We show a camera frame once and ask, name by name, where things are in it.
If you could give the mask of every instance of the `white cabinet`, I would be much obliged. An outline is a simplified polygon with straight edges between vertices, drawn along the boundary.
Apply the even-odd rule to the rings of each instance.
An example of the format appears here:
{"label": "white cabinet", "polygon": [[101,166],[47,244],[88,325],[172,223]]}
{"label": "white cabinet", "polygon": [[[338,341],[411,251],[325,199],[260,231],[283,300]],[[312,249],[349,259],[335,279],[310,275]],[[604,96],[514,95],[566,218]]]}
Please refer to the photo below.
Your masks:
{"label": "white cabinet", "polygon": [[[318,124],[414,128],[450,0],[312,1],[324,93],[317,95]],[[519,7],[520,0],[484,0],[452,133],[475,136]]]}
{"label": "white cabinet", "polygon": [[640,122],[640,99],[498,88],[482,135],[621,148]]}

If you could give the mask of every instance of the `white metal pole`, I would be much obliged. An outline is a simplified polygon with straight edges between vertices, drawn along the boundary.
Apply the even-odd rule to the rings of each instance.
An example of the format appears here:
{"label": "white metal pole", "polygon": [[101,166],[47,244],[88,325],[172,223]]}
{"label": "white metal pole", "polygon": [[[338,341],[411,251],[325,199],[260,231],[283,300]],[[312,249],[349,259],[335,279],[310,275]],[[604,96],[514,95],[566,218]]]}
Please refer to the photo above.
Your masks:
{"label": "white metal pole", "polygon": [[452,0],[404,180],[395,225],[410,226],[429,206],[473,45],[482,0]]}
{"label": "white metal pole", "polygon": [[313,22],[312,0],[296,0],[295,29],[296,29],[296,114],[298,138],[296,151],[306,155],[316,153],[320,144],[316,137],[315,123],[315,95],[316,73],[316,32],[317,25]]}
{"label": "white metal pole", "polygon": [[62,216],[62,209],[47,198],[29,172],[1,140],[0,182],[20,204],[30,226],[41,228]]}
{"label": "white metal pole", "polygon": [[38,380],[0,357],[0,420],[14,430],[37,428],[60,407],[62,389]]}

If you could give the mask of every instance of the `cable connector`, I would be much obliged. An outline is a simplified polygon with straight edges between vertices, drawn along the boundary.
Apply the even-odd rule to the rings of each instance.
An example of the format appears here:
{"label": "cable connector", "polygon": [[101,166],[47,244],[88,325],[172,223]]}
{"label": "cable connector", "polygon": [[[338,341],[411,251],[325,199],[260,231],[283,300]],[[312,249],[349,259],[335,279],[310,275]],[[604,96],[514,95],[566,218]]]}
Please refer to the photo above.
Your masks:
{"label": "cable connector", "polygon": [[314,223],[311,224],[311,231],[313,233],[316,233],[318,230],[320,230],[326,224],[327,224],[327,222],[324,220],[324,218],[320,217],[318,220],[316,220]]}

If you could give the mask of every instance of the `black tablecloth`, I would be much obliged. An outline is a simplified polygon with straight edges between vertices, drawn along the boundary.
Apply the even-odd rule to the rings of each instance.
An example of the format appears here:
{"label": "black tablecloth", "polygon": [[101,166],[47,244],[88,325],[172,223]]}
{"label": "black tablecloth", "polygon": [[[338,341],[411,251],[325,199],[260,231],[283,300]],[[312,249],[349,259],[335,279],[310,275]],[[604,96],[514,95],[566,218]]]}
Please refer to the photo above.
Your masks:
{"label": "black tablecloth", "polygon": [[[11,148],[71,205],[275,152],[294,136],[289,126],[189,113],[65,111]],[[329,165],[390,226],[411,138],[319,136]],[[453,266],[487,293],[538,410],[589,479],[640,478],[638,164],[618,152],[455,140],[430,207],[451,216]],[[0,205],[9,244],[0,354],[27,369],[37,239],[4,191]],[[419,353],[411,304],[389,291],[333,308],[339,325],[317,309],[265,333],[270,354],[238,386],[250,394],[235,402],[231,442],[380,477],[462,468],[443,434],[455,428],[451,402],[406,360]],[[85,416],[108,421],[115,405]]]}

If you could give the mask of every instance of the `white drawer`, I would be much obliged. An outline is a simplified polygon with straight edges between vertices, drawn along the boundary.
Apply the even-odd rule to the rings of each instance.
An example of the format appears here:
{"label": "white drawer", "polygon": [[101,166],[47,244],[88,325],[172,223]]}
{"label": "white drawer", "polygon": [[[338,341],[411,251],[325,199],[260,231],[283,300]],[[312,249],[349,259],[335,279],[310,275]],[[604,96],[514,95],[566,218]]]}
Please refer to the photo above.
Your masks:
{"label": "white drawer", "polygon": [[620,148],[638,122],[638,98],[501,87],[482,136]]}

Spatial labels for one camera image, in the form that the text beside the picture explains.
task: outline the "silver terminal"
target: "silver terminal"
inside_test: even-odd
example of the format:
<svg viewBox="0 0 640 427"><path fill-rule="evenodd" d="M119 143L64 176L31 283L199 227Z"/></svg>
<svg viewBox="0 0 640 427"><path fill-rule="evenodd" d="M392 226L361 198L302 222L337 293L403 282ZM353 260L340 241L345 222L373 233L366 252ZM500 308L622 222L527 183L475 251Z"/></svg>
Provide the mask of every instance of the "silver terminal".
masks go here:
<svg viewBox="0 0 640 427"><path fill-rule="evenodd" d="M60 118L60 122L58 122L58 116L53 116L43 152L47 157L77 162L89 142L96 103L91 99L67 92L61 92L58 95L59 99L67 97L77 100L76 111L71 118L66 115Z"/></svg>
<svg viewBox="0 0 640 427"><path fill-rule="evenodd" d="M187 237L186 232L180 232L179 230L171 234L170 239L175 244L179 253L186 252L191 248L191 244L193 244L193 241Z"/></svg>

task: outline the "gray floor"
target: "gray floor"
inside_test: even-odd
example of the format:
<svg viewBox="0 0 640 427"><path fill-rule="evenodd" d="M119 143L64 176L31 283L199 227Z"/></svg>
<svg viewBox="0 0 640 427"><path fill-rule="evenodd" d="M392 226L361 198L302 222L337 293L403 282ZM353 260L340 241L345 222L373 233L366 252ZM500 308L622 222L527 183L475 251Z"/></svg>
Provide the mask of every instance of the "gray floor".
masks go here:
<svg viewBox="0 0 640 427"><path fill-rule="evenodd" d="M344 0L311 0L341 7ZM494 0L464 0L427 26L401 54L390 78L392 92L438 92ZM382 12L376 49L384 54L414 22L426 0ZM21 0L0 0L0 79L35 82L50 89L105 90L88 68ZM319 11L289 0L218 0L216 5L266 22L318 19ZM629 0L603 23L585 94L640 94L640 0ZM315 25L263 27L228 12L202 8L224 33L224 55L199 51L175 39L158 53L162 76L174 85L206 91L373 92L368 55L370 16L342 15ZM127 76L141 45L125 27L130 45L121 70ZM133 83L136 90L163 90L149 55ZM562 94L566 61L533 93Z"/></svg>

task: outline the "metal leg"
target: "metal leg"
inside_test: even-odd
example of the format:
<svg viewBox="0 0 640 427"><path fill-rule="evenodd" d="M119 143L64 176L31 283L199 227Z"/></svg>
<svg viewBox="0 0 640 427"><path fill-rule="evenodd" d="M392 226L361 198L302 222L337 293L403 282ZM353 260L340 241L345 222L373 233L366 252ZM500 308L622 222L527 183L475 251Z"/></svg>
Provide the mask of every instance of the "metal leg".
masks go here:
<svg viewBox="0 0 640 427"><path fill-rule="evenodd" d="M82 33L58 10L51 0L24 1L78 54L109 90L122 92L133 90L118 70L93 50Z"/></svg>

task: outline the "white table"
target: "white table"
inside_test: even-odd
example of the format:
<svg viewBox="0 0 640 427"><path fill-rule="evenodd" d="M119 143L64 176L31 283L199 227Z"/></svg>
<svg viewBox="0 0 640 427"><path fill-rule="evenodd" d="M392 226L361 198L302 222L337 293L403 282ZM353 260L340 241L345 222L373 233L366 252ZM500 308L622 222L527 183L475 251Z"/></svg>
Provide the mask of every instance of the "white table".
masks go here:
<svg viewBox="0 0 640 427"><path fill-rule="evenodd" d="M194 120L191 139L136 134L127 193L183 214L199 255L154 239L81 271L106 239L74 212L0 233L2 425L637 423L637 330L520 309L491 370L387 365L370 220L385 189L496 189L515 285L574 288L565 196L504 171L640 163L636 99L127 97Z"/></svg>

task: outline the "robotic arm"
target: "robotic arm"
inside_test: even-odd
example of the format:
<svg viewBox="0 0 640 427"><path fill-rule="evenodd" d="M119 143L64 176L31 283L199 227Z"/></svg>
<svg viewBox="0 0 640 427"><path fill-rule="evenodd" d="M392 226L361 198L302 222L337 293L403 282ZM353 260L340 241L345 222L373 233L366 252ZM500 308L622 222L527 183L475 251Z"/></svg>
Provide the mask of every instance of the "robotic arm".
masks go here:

────────────────

Exercise brief >>
Search the entries above for the string "target", and report each line where it occurs.

Response to this task >>
target: "silver terminal"
target: "gray floor"
target: "metal leg"
target: "white table"
target: "robotic arm"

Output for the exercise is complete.